[Stored records]
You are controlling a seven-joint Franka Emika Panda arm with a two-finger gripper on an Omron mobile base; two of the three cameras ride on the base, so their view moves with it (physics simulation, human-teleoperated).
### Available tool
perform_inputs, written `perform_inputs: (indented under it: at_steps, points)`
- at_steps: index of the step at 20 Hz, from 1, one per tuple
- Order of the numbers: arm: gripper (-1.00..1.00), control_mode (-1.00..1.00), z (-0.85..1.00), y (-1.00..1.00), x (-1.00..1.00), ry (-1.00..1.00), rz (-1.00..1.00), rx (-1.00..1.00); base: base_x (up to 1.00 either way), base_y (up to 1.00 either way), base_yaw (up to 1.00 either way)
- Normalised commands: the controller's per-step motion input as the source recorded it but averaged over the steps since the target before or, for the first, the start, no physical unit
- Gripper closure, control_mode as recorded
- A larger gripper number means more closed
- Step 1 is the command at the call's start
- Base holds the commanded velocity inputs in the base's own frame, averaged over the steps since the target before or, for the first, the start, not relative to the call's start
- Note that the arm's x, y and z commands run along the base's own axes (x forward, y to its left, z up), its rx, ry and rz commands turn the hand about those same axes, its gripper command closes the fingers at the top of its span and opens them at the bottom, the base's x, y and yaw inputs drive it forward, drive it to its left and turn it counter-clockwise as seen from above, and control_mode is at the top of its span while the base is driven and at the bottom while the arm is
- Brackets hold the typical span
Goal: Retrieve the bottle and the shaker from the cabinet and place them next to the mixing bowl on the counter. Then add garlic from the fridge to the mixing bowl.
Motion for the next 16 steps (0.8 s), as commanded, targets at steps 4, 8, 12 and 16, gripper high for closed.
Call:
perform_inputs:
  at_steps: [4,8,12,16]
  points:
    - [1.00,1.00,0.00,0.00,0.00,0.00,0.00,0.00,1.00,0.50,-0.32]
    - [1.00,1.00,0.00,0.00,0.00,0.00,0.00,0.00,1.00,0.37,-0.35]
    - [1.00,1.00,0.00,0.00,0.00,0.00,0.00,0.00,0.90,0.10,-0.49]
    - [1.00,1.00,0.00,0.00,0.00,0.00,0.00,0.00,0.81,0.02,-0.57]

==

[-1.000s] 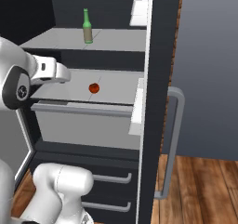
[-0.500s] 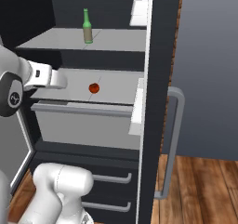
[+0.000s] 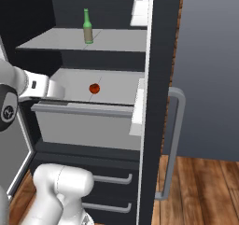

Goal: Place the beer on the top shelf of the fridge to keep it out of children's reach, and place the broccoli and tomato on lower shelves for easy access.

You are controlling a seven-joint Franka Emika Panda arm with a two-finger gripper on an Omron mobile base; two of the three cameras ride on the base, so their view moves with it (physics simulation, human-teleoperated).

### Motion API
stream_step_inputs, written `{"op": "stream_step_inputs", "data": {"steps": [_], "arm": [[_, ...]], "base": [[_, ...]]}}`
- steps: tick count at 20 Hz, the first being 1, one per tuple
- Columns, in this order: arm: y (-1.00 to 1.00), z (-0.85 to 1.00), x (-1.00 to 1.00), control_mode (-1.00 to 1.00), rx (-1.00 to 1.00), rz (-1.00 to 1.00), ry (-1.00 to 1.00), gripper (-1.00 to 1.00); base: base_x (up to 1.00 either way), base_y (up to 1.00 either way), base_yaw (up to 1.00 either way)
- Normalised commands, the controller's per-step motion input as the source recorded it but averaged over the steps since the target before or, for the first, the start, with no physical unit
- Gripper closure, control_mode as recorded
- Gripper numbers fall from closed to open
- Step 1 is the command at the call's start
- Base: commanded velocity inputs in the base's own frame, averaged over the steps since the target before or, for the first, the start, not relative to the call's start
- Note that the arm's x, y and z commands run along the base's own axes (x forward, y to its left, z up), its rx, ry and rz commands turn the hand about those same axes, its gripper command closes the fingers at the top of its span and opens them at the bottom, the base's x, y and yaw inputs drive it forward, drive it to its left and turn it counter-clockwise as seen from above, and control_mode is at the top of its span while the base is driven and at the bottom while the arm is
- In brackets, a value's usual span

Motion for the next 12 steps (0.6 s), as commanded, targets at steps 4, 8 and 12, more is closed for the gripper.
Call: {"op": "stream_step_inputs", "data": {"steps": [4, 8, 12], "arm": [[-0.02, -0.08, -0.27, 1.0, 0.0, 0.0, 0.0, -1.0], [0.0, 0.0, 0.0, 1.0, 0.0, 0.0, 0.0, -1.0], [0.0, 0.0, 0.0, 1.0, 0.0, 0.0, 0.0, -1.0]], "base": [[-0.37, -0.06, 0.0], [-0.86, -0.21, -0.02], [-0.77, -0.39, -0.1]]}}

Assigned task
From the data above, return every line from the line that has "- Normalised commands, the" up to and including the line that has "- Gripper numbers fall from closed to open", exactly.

Task response
- Normalised commands, the controller's per-step motion input as the source recorded it but averaged over the steps since the target before or, for the first, the start, with no physical unit
- Gripper closure, control_mode as recorded
- Gripper numbers fall from closed to open

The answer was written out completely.